• What to do
Your answer should be the records below, repeated exactly as they stand.

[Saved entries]

-----

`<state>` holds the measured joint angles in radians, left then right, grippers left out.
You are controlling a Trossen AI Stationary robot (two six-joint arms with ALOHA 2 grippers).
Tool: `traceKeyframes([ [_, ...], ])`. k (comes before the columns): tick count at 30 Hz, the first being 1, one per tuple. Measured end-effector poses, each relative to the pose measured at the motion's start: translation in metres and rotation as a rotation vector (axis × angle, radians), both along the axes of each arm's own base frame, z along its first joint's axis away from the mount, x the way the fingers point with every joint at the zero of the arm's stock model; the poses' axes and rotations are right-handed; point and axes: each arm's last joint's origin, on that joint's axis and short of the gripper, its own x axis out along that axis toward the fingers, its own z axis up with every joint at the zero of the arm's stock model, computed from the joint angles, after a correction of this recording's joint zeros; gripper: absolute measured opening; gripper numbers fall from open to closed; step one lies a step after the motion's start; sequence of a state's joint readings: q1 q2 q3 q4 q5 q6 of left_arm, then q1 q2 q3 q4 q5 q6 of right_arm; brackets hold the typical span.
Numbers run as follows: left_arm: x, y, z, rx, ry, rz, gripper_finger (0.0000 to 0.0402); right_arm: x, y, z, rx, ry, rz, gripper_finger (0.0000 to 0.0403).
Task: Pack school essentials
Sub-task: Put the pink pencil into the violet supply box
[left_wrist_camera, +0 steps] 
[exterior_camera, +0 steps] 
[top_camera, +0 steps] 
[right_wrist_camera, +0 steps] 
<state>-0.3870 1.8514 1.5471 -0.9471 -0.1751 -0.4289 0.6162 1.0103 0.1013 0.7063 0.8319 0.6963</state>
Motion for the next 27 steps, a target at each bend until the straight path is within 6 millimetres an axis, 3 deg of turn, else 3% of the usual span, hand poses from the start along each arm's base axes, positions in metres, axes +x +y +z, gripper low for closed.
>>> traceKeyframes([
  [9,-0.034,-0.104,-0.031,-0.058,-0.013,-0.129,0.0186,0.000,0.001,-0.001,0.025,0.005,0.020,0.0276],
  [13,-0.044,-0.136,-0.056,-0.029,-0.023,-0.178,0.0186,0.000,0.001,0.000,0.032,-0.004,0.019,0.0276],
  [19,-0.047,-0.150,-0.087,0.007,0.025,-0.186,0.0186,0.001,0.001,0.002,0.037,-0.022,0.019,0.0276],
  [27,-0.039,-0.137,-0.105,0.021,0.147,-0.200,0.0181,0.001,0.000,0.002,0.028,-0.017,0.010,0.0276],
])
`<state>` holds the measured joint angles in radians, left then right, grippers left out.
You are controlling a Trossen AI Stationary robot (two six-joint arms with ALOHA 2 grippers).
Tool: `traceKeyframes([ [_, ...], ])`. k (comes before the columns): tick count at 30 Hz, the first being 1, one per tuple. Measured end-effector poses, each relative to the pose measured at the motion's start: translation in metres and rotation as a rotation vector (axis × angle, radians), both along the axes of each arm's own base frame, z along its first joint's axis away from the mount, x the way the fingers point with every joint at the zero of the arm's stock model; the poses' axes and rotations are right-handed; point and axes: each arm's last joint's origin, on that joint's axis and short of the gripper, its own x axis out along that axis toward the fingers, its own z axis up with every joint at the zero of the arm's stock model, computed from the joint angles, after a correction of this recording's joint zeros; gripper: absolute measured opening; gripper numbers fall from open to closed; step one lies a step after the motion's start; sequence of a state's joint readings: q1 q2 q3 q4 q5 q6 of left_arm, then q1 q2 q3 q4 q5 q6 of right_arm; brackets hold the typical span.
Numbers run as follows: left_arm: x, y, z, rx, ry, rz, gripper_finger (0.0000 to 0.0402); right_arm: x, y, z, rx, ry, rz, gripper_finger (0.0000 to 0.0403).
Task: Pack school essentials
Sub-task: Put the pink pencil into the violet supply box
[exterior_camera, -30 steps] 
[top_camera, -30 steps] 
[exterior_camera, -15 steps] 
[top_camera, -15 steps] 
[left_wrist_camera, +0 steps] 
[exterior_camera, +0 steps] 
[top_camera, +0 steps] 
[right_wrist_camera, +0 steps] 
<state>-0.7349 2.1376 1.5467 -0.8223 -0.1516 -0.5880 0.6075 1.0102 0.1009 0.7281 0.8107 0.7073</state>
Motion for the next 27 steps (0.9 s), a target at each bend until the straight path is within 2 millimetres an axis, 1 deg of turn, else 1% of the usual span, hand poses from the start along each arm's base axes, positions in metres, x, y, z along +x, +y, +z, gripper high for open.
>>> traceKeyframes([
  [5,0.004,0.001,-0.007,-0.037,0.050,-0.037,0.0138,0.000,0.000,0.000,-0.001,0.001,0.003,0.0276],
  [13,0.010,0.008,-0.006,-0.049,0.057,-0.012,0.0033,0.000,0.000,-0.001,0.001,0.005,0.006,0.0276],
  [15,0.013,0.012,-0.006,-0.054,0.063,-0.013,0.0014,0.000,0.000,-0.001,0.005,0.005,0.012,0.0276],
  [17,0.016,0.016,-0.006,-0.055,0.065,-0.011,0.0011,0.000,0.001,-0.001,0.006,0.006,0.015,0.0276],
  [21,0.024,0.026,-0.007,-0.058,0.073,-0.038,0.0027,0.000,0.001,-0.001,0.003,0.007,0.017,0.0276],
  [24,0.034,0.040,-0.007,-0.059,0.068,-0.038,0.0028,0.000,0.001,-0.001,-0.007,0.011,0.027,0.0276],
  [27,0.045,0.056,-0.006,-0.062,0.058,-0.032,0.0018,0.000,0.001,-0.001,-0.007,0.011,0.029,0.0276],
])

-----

• Written response
`<state>` holds the measured joint angles in radians, left then right, grippers left out.
You are controlling a Trossen AI Stationary robot (two six-joint arms with ALOHA 2 grippers).
Tool: `traceKeyframes([ [_, ...], ])`. k (comes before the columns): tick count at 30 Hz, the first being 1, one per tuple. Measured end-effector poses, each relative to the pose measured at the motion's start: translation in metres and rotation as a rotation vector (axis × angle, radians), both along the axes of each arm's own base frame, z along its first joint's axis away from the mount, x the way the fingers point with every joint at the zero of the arm's stock model; the poses' axes and rotations are right-handed; point and axes: each arm's last joint's origin, on that joint's axis and short of the gripper, its own x axis out along that axis toward the fingers, its own z axis up with every joint at the zero of the arm's stock model, computed from the joint angles, after a correction of this recording's joint zeros; gripper: absolute measured opening; gripper numbers fall from open to closed; step one lies a step after the motion's start; sequence of a state's joint readings: q1 q2 q3 q4 q5 q6 of left_arm, then q1 q2 q3 q4 q5 q6 of right_arm; brackets hold the typical span.
Numbers run as follows: left_arm: x, y, z, rx, ry, rz, gripper_finger (0.0000 to 0.0402); right_arm: x, y, z, rx, ry, rz, gripper_finger (0.0000 to 0.0403).
Task: Pack school essentials
Sub-task: Put the pink pencil into the violet supply box
[left_wrist_camera, +0 steps] 
[exterior_camera, +0 steps] 
[top_camera, +0 steps] 
[right_wrist_camera, +0 steps] 
<state>-0.3870 1.8514 1.5471 -0.9471 -0.1751 -0.4289 0.6162 1.0103 0.1013 0.7063 0.8319 0.6963</state>
Motion for the next 27 steps, a target at each bend until the straight path is within 6 millimetres an axis, 3 deg of turn, else 3% of the usual span, hand poses from the start along each arm's base axes, positions in metres, axes +x +y +z, gripper low for closed.
>>> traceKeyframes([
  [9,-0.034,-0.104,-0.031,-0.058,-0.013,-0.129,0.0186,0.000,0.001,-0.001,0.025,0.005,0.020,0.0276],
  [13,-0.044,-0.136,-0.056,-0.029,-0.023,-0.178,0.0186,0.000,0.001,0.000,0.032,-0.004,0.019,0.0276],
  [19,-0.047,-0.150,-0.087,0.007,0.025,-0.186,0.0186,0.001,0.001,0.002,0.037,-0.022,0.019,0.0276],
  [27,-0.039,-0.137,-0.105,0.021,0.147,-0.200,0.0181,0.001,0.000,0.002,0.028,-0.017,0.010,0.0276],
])
`<state>` holds the measured joint angles in radians, left then right, grippers left out.
You are controlling a Trossen AI Stationary robot (two six-joint arms with ALOHA 2 grippers).
Tool: `traceKeyframes([ [_, ...], ])`. k (comes before the columns): tick count at 30 Hz, the first being 1, one per tuple. Measured end-effector poses, each relative to the pose measured at the motion's start: translation in metres and rotation as a rotation vector (axis × angle, radians), both along the axes of each arm's own base frame, z along its first joint's axis away from the mount, x the way the fingers point with every joint at the zero of the arm's stock model; the poses' axes and rotations are right-handed; point and axes: each arm's last joint's origin, on that joint's axis and short of the gripper, its own x axis out along that axis toward the fingers, its own z axis up with every joint at the zero of the arm's stock model, computed from the joint angles, after a correction of this recording's joint zeros; gripper: absolute measured opening; gripper numbers fall from open to closed; step one lies a step after the motion's start; sequence of a state's joint readings: q1 q2 q3 q4 q5 q6 of left_arm, then q1 q2 q3 q4 q5 q6 of right_arm; brackets hold the typical span.
Numbers run as follows: left_arm: x, y, z, rx, ry, rz, gripper_finger (0.0000 to 0.0402); right_arm: x, y, z, rx, ry, rz, gripper_finger (0.0000 to 0.0403).
Task: Pack school essentials
Sub-task: Put the pink pencil into the violet supply box
[exterior_camera, -30 steps] 
[top_camera, -30 steps] 
[exterior_camera, -15 steps] 
[top_camera, -15 steps] 
[left_wrist_camera, +0 steps] 
[exterior_camera, +0 steps] 
[top_camera, +0 steps] 
[right_wrist_camera, +0 steps] 
<state>-0.7349 2.1376 1.5467 -0.8223 -0.1516 -0.5880 0.6075 1.0102 0.1009 0.7281 0.8107 0.7073</state>
Motion for the next 27 steps (0.9 s), a target at each bend until the straight path is within 2 millimetres an axis, 1 deg of turn, else 1% of the usual span, hand poses from the start along each arm's base axes, positions in metres, x, y, z along +x, +y, +z, gripper high for open.
>>> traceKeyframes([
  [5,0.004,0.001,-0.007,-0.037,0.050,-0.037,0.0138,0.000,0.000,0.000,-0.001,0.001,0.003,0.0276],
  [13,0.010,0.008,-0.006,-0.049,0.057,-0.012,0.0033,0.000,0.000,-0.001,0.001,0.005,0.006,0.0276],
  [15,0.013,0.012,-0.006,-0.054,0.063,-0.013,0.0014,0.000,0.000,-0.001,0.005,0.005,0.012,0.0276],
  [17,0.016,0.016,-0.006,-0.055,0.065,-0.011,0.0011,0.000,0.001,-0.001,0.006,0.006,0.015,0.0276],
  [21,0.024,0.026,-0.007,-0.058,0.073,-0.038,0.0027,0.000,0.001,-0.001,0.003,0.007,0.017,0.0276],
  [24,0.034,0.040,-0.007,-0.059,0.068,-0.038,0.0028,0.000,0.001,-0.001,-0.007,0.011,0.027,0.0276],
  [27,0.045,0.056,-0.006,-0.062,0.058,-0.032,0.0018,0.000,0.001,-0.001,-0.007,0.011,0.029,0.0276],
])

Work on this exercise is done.